No Code Needed: Efficiently Download, Clean, and Insert Files into Databases Using Command Line

How to write data from large files into a database?

Oleh Teslenko
T-slen
4 min readJul 26, 2024

--

Photo by John Matychuk on Unsplash

Although it sounds like a common task for modern developers, I want to show another view on this point. Instead of immediately starting to write code using your favorite language, importing libraries, and “reinventing the wheel”, I suggest thinking about alternative ways and trying to do it by writing none of the lines of code. Let me show how to use only the command line tools for this task. You would be surprised how powerful it could be sometimes.

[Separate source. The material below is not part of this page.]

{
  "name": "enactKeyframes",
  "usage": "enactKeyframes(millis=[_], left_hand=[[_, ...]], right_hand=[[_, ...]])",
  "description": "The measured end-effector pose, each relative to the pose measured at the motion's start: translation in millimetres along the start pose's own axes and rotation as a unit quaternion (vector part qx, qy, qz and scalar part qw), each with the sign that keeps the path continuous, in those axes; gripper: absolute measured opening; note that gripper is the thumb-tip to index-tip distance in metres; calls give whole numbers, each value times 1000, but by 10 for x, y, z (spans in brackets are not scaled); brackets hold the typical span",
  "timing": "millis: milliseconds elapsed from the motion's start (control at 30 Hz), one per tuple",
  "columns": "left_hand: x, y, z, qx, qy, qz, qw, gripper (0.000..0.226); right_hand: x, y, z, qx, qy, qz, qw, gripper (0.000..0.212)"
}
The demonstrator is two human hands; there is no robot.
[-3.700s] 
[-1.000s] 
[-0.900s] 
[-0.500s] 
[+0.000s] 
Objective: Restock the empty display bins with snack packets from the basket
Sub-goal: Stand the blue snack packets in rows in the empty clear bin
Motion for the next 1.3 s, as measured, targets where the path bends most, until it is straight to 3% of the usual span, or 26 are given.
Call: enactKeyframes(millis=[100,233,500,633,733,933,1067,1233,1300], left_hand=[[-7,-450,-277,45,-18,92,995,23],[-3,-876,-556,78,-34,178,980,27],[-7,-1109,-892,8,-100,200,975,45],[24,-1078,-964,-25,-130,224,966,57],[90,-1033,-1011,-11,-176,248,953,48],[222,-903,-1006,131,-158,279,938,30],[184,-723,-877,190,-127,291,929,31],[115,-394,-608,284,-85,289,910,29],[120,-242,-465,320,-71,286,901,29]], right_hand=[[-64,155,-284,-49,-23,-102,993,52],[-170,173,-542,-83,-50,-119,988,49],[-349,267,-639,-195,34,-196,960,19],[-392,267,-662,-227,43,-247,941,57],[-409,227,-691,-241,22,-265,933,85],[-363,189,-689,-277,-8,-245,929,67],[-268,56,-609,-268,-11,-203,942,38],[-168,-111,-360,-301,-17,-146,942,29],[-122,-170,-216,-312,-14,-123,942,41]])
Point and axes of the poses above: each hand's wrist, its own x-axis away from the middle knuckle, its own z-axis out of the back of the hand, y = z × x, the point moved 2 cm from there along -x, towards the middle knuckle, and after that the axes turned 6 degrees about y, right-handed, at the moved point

Benefits of Using Command Line for Data Tasks

  1. Speed and Efficiency: Command-line tools execute tasks directly and with minimal overhead, often faster than equivalent scripts in Python or JavaScript.
  2. Simplicity: Many command-line commands are concise and straightforward, allowing you to accomplish tasks with minimal code.
  3. Resource Usage: Command-line tools are lightweight and consume less memory, eliminating the need to manage external libraries and dependencies.

Download the File

The easiest way to do this is to use the command curl. We use curl to download the file from a specified URL:

curl -o output_file.tar.gz "https://s3.amazonaws.com/"

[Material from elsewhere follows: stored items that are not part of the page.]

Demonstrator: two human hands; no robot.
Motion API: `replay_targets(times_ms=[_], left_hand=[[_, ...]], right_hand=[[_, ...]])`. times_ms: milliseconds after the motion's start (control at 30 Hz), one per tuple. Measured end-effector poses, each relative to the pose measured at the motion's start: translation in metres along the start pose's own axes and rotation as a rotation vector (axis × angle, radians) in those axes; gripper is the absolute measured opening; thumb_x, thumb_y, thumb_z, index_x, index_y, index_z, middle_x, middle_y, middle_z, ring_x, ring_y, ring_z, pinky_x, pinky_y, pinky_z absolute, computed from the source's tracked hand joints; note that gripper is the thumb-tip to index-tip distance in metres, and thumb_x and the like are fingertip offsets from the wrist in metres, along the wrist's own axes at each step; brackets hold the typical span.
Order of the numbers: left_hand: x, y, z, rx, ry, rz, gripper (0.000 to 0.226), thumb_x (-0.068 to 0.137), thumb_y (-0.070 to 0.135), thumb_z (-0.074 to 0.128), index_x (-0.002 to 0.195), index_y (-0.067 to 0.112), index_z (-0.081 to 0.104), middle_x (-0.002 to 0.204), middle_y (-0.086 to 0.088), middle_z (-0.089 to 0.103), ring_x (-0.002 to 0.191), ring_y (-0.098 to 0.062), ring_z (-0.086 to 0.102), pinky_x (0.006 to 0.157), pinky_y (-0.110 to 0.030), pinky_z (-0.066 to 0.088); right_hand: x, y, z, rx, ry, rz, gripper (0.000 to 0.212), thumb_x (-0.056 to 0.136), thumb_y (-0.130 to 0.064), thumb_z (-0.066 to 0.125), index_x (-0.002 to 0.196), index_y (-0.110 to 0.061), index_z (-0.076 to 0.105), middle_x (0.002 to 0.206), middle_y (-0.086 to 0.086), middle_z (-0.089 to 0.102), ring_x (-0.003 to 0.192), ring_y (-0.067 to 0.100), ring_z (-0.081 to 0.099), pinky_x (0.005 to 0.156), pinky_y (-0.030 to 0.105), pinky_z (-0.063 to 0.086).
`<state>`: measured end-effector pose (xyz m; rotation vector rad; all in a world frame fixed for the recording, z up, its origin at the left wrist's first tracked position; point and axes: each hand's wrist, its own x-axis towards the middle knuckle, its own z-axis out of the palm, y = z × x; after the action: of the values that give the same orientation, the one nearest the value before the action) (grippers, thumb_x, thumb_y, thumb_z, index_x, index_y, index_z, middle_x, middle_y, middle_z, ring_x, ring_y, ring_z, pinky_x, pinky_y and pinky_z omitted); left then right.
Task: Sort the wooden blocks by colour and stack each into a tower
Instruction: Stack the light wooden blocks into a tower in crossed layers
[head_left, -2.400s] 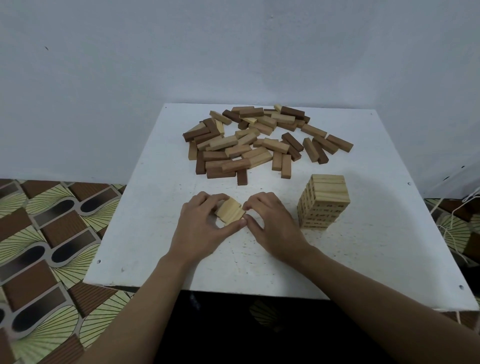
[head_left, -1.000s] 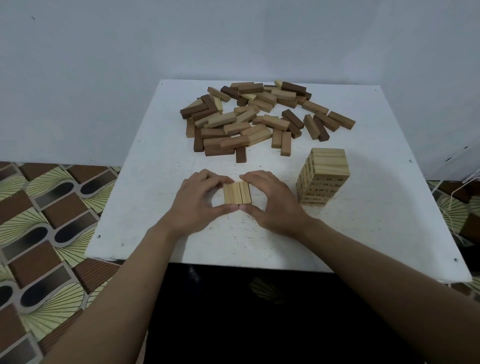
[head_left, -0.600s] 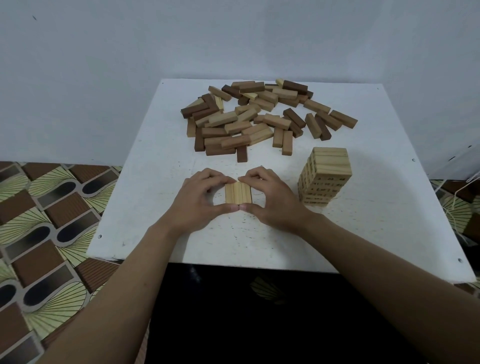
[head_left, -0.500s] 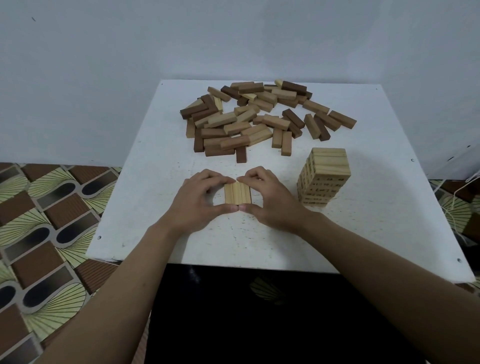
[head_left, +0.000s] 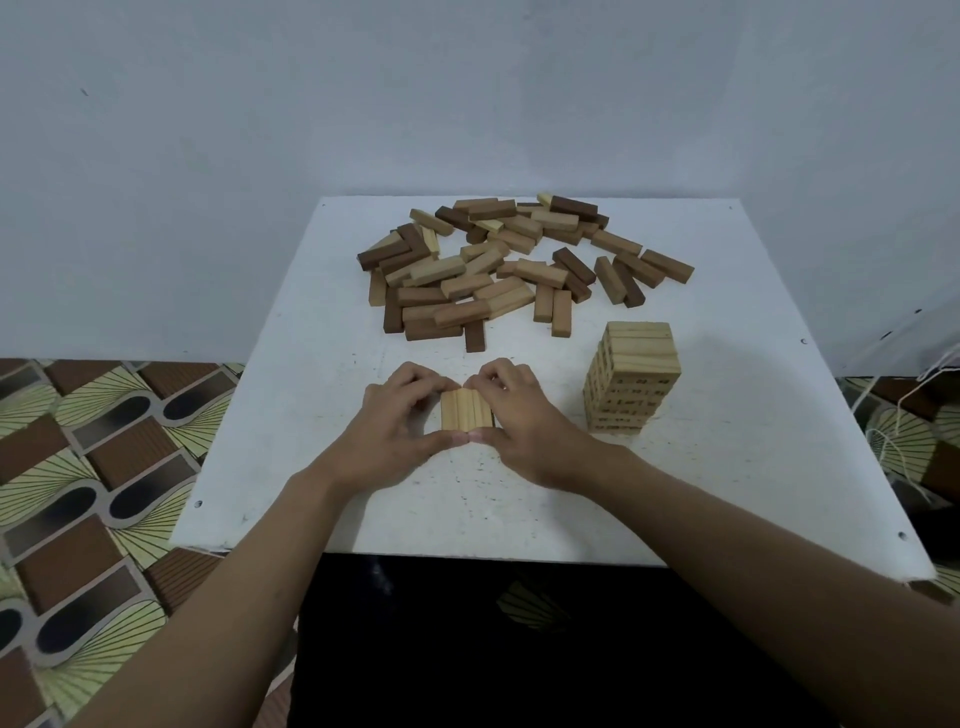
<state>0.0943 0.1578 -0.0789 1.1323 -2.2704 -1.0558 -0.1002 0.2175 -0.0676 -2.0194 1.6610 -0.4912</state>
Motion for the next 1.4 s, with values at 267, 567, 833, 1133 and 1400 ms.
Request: replay_targets(times_ms=[267, 567, 833, 1133, 1400], left_hand=[[0.01, 0.05, -0.06, 0.106, 0.01, 0.148, 0.052, 0.08, 0.048, 0.078, 0.128, 0.038, 0.062, 0.118, 0.016, 0.054, 0.104, -0.013, 0.054, 0.079, -0.02, 0.042], [0.036, 0.129, -0.092, 0.185, 0.009, 0.306, 0.044, 0.083, 0.059, 0.075, 0.122, 0.042, 0.062, 0.114, 0.015, 0.052, 0.102, -0.008, 0.053, 0.09, -0.012, 0.032], [0.061, 0.167, -0.044, 0.171, 0.019, 0.296, 0.058, 0.073, 0.078, 0.067, 0.12, 0.045, 0.064, 0.115, 0.026, 0.048, 0.105, 0.008, 0.047, 0.103, -0.047, 0.037], [0.073, 0.172, 0.005, 0.14, -0.022, 0.232, 0.059, 0.066, 0.078, 0.074, 0.114, 0.044, 0.066, 0.105, 0.027, 0.048, 0.102, 0.006, 0.046, 0.105, -0.045, 0.035], [0.07, 0.165, 0.016, 0.059, -0.021, 0.191, 0.065, 0.061, 0.073, 0.083, 0.115, 0.039, 0.069, 0.116, 0.015, 0.06, 0.099, -0.003, 0.051, 0.089, -0.038, 0.046]], right_hand=[[0.001, -0.044, -0.05, -0.106, 0.172, -0.081, 0.046, 0.098, -0.025, 0.06, 0.139, -0.013, 0.042, 0.136, 0.002, 0.033, 0.126, 0.016, 0.028, 0.108, 0.028, 0.031], [-0.014, -0.048, -0.142, -0.036, 0.238, -0.118, 0.051, 0.093, -0.039, 0.066, 0.138, -0.023, 0.05, 0.134, -0.008, 0.044, 0.126, 0.011, 0.038, 0.107, 0.042, 0.039], [-0.048, 0.0, -0.192, 0.041, 0.156, -0.006, 0.051, 0.083, -0.046, 0.075, 0.13, -0.041, 0.057, 0.114, -0.026, 0.047, 0.109, 0.002, 0.048, 0.096, 0.032, 0.045], [-0.07, 0.049, -0.186, 0.046, 0.129, 0.031, 0.053, 0.078, -0.05, 0.079, 0.127, -0.041, 0.061, 0.122, -0.03, 0.049, 0.126, -0.001, 0.041, 0.109, 0.052, 0.034], [-0.07, 0.059, -0.173, 0.043, 0.123, 0.04, 0.061, 0.077, -0.05, 0.08, 0.133, -0.04, 0.059, 0.127, -0.025, 0.049, 0.122, -0.009, 0.035, 0.109, 0.048, 0.034]])
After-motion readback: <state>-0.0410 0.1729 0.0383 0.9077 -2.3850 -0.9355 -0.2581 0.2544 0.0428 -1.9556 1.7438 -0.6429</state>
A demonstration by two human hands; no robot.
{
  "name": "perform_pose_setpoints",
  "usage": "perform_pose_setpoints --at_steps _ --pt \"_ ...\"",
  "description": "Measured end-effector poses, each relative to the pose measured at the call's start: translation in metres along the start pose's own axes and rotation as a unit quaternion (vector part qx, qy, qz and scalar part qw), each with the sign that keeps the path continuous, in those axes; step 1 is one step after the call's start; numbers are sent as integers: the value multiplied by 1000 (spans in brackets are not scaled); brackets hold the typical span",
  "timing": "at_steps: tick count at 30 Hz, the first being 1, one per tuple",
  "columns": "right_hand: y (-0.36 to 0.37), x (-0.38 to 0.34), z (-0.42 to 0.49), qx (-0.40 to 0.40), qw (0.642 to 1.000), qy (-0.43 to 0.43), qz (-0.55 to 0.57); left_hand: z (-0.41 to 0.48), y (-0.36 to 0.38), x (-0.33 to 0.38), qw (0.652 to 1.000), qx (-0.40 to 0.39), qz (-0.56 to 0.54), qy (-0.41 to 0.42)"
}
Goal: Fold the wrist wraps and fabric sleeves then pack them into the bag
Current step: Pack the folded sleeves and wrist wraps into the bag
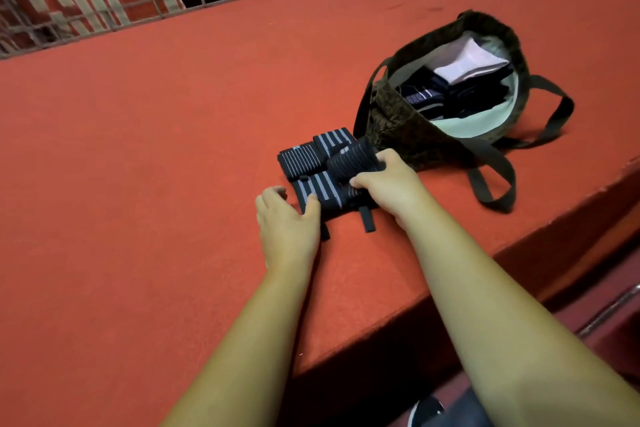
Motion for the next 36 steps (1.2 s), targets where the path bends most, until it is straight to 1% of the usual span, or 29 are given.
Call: perform_pose_setpoints --at_steps 2,3,5,6,9,10,13,15,18,20,22,24,26,27,28,29,30,31,32,33,34,36 --pt "-3 -5 -4 -21 999 -24 19 -5 -7 11 997 33 -42 59" --pt "-6 -8 -8 -24 999 -39 19 -7 -10 20 993 37 -73 88" --pt "-15 -18 -16 -24 997 -74 23 -6 -7 40 983 4 -134 126" --pt "-20 -24 -19 -25 995 -95 30 -4 -2 50 978 -26 -165 127" --pt "-42 -42 -28 -25 988 -142 47 6 15 86 953 -127 -264 83" --pt "-49 -46 -29 -25 986 -156 51 12 20 98 944 -155 -282 76" --pt "-74 -51 -30 -5 981 -180 76 24 37 134 913 -235 -321 90" --pt "-92 -52 -28 11 975 -192 110 31 47 149 892 -257 -360 86" --pt "-111 -50 -16 8 959 -207 191 44 57 170 872 -256 -409 75" --pt "-122 -50 -6 8 956 -205 207 51 60 191 871 -247 -418 81" --pt "-137 -51 4 33 952 -209 221 61 58 217 893 -224 -369 126" --pt "-156 -51 11 82 935 -218 267 71 47 242 923 -170 -277 207" --pt "-173 -45 16 136 912 -223 316 84 37 262 944 -83 -131 291" --pt "-179 -44 18 155 903 -227 330 92 37 270 949 -54 -48 307" --pt "-184 -42 20 166 896 -231 342 101 43 275 952 -57 34 297" --pt "-187 -41 22 173 889 -233 354 112 54 277 951 -85 116 274" --pt "-189 -40 25 176 884 -234 365 122 67 276 941 -131 190 246" --pt "-189 -39 28 178 880 -233 374 128 79 273 928 -182 240 220" --pt "-189 -40 30 178 877 -234 379 132 87 270 917 -224 261 200" --pt "-188 -41 33 177 875 -238 382 134 91 270 912 -249 267 189" --pt "-186 -44 36 174 876 -241 381 135 92 272 911 -254 263 191" --pt "-177 -49 42 170 882 -243 367 138 84 279 921 -234 239 202"
Point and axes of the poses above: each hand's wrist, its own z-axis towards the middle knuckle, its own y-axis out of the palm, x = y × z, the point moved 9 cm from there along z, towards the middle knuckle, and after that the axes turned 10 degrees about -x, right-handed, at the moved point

As curl params, we set -o output_file.tar.gz (specifies the output filename) and URL.

Extract the File

We use tar command to extract the file:

tar -xzf output_file.tar.gz

As tar params, we set -xzf (to extract a gzipped tar file) and the output file path.

Clean the Data

We use sed (a stream editor) to remove single quotes from the CSV file:

sed "s/'//g" test.csv > cleaned_test.csv

As sed params, we set s/'//g (a regular expression, which you can change for your purpose) command that removes all single quotes from test.csv. As an output file for cleaned data, we use cleaned_test.csv.

Insert Data into MySQL

  1. The mysql command is used to load data into a MySQL database:
mysql -u user_name -p your_database_name -e "LOAD DATA LOCAL INFILE '/home/user/cleaned_test.csv' INTO TABLE test FIELDS TERMINATED BY ',' ENCLOSED BY '\"' LINES TERMINATED BY '\n' IGNORE 1 ROWS;"

Replace user_name, your_database_name, and other placeholders with your MySQL credentials and database details.

Automation

But how could it work together as well as our hand-made written code? The answer is a Bash (Unix shell).

As a command processor, Bash operates within a text window where users input commands to execute various tasks. It also supports the execution of commands from files, known as shell scripts, facilitating automation — Wikipedia

Here’s a full code snippet of the shell script that performs the tasks outlined:

#!/bin/bash

# URL of the file to download
URL="https://s3.amazonaws.com/"

# Desired output file name
OUTPUT_FILE="archive.tar.gz"

# Download the file with the specified name
curl -o $OUTPUT_FILE "$URL"

# Extract the file
tar -xzf $OUTPUT_FILE

# Use stream editor to remove single quotes from the file
sed "s/'//g" test.csv > cleaned_test.csv

# Insert the data into the database CH
clickhouse-client --host=200.12.12.12 --user=user_name --password='password' --query="INSERT INTO test.test_csv_table FORMAT CSVWithNames" < cleaned_test.csv

# Insert the data into the database MySQL
mysql -u user_name -p your_database_name -e "
LOAD DATA LOCAL INFILE '/home/user/cleaned_test.csv'
INTO TABLE test
FIELDS TERMINATED BY ','
ENCLOSED BY '\"'
LINES TERMINATED BY '\n'
IGNORE 1 ROWS;"

This shell script provides a straightforward way to automate the process of downloading a file, cleaning its content, and inserting it into the MySQL database. To execute this script run the next commands:

chmod +x index.sh
./index.sh

Useful links:

  1. My GitHub repository with the complete script and additional details.
  2. Bash Shell Scripting by Wikibooks Contributors.

Conclusion

By leveraging bash scripting and command-line tools, you can efficiently handle tasks like downloading, cleaning, and inserting data into a database without writing a single line of application code. This method not only saves development time but also utilizes the powerful features of Unix-based systems, making your workflow simpler and more efficient. So, the next time you face a similar challenge, consider reaching for your terminal instead of your IDE.

--

--